◆ Exercise brief: Nothing in the data may be altered as it is transcribed.

◆ Data extract:
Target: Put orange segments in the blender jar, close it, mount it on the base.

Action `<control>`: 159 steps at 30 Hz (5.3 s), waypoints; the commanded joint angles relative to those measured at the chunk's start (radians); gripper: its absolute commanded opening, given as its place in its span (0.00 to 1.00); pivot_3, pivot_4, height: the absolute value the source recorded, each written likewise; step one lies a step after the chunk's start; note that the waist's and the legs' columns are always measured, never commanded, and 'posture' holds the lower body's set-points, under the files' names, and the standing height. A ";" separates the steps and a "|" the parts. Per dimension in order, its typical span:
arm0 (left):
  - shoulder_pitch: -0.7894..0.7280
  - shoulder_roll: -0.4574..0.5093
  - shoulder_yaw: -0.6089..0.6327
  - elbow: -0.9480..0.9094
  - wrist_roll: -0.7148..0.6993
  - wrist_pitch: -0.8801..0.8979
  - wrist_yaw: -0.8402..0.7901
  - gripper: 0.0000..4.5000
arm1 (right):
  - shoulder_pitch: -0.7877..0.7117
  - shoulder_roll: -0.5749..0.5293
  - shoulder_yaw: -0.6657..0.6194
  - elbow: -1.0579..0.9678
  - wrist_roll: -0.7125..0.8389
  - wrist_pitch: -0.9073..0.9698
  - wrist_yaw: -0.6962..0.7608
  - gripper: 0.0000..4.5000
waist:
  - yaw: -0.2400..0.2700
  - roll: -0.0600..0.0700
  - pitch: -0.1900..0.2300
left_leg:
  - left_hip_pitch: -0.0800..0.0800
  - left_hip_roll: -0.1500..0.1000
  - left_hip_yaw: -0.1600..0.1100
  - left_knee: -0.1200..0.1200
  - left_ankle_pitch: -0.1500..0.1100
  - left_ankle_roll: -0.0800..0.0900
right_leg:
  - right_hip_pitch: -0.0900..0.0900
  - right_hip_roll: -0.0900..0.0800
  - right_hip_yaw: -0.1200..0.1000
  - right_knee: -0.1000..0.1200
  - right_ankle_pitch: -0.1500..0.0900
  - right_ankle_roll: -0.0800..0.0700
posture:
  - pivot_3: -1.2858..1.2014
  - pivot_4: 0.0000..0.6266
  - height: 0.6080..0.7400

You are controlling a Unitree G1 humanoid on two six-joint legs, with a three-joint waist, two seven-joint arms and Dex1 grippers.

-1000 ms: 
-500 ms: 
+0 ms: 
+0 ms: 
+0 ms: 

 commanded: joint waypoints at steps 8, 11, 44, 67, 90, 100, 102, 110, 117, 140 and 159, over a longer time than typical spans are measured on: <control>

◆ Exercise answer:
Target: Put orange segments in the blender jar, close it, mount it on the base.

Action `<control>`: 159 steps at 30 Hz (5.3 s), waypoints; the commanded joint angles relative to those measured at the chunk's start (radians); gripper: its absolute commanded opening, given as its place in its span (0.00 to 1.00); pivot_3, pivot_4, height: the absolute value the source recorded, each written likewise; step one lies a step after the chunk's start; note that the waist's and the legs' columns are always measured, never commanded, and 'posture' holds the lower body's set-points, under the files' names, and the standing height. A ";" separates the steps and a "|" the parts. Per dimension in order, its typical span:
arm0 (left):
  - shoulder_pitch: -0.7894..0.7280
  - shoulder_roll: -0.4574..0.5093
  - shoulder_yaw: -0.6089..0.6327
  - elbow: -0.9480..0.9094
  - wrist_roll: -0.7148..0.6993
  - wrist_pitch: -0.8801..0.8979
  - wrist_yaw: -0.8402..0.7901
  - gripper: 0.0000..4.5000
arm1 (right):
  - shoulder_pitch: -0.7877..0.7117
  - shoulder_roll: -0.5749..0.5293
  - shoulder_yaw: -0.6657..0.6194
  - elbow: -1.0579..0.9678
  - wrist_roll: -0.7125..0.8389
  - wrist_pitch: -0.9073..0.9698
  - wrist_yaw: -0.6962..0.7608
  - gripper: 0.0000..4.5000
waist:
  - yaw: -0.2400..0.2700
  - roll: -0.0600..0.0700
  - pitch: -0.1900..0.2300
left_leg:
  - left_hip_pitch: -0.0800..0.0800
  - left_hip_roll: -0.1500..0.1000
  - left_hip_yaw: -0.1600..0.1100
  - left_knee: -0.1200..0.1200
  - left_ankle_pitch: -0.1500..0.1100
  - left_ankle_roll: -0.0800..0.0900
right_leg:
  - right_hip_pitch: -0.0900..0.0900
  - right_hip_roll: -0.0900..0.0800
  - right_hip_yaw: -0.1200..0.1000
  - right_knee: -0.1000..0.1200
  - right_ankle_pitch: -0.1500..0.0900
  - right_ankle_roll: -0.0800..0.0700
posture:
  - pivot_3: -1.2858..1.2014
  - pivot_4: 0.0000..0.6266
  - height: 0.6080..0.7400

You are controlling a Unitree G1 humanoid on two six-joint legs, with a three-joint waist, two seven-joint arms and Dex1 grippers.

-1000 ms: 
-500 ms: 
+0 ms: 
+0 ms: 
+0 ms: 

 commanded: joint waypoints at steps 8, 11, 44, 67, 90, 100, 102, 110, 117, 140 and 159, over a longer time than typical spans are measured on: <control>

The answer has been written out in full.